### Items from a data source

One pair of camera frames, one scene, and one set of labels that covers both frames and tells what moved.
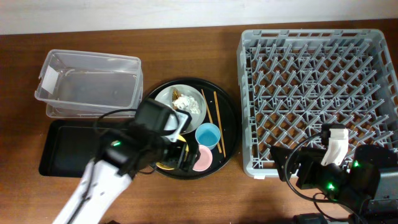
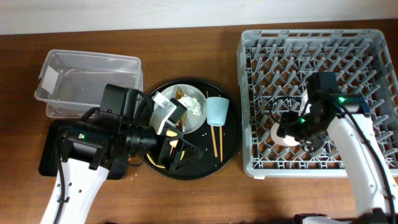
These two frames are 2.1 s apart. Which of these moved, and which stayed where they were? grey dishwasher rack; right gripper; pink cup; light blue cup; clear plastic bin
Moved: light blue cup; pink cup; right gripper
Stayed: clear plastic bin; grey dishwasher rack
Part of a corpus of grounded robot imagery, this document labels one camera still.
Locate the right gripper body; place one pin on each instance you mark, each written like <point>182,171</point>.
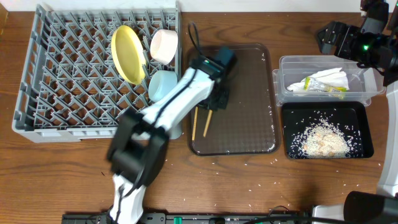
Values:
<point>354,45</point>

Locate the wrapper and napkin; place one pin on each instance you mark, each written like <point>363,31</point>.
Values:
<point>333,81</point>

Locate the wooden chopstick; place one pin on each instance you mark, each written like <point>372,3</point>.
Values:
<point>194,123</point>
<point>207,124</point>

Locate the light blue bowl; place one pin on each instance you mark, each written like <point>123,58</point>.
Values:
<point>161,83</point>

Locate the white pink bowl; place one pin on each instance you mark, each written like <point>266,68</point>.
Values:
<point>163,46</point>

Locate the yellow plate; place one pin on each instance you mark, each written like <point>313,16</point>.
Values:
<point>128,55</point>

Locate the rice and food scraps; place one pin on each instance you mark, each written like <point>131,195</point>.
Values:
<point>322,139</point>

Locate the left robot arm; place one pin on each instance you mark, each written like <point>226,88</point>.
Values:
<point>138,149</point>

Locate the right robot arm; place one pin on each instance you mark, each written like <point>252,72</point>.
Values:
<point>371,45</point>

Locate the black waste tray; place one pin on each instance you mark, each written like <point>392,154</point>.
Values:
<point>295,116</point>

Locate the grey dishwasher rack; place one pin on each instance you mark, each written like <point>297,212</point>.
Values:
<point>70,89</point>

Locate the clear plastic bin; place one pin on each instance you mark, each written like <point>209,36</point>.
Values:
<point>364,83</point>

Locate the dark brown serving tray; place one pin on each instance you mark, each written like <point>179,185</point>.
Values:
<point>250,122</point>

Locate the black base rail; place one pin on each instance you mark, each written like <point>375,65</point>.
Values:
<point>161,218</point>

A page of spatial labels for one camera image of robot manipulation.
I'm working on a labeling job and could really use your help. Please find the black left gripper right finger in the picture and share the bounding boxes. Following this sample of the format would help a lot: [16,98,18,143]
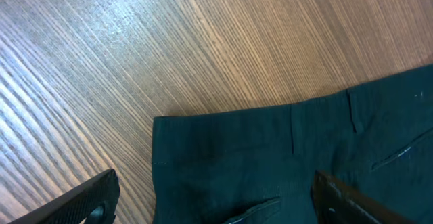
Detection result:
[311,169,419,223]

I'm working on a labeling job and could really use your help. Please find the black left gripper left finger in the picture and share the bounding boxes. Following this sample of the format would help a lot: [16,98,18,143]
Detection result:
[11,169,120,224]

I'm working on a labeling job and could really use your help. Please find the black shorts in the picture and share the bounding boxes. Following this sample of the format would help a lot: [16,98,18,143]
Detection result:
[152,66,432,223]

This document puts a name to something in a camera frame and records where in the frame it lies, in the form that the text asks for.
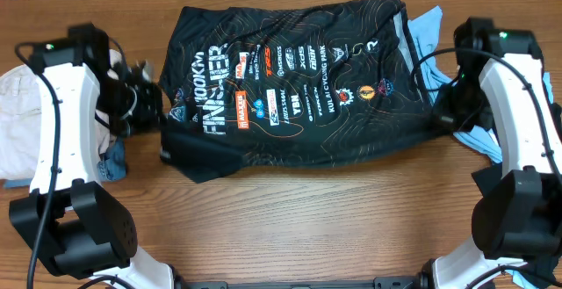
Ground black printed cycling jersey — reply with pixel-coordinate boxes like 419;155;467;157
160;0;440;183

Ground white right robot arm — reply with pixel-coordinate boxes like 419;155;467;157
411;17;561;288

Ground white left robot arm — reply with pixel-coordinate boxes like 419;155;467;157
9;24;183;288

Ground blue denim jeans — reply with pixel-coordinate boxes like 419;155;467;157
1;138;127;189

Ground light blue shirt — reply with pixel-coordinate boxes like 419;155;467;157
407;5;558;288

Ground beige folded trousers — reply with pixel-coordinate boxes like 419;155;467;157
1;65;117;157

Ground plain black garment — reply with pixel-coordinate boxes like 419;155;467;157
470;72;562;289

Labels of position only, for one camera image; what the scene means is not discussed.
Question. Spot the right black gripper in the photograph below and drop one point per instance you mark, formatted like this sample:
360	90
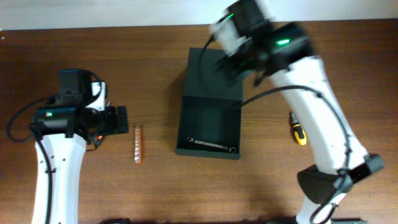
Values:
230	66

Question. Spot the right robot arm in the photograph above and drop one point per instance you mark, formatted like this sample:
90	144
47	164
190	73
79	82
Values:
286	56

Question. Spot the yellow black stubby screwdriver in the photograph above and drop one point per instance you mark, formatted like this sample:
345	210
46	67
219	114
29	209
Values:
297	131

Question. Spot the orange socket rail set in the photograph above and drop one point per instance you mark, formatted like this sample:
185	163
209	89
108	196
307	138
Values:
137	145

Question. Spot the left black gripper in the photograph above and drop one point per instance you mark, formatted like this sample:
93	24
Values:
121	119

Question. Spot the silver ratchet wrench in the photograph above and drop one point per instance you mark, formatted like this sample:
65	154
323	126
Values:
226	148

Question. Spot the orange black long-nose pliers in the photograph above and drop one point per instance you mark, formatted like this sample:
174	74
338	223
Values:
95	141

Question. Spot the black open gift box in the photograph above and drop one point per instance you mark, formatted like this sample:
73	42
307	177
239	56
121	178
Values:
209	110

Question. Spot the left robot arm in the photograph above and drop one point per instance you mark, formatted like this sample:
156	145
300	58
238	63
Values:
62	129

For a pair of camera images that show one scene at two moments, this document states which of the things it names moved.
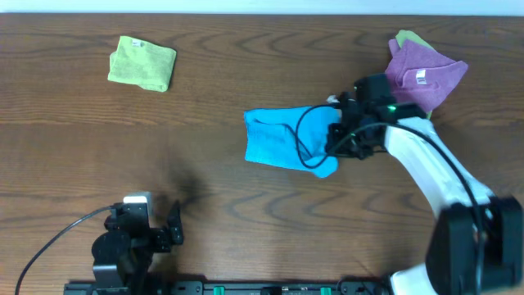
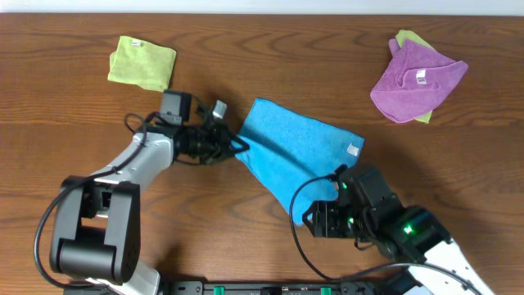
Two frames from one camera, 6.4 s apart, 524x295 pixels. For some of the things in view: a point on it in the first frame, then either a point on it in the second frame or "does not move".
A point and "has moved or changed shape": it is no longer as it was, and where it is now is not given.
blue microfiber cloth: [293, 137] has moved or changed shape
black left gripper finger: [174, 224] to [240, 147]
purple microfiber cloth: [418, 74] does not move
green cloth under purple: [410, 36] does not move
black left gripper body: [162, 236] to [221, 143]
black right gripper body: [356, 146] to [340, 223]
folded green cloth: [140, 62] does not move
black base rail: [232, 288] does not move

### Aim of the task
Please copy every line of the data that carries the string "shape".

### Written response
A point and "has moved or changed shape": it is no longer as it was, and where it is now is not given.
blue microfiber cloth: [293, 137] has moved or changed shape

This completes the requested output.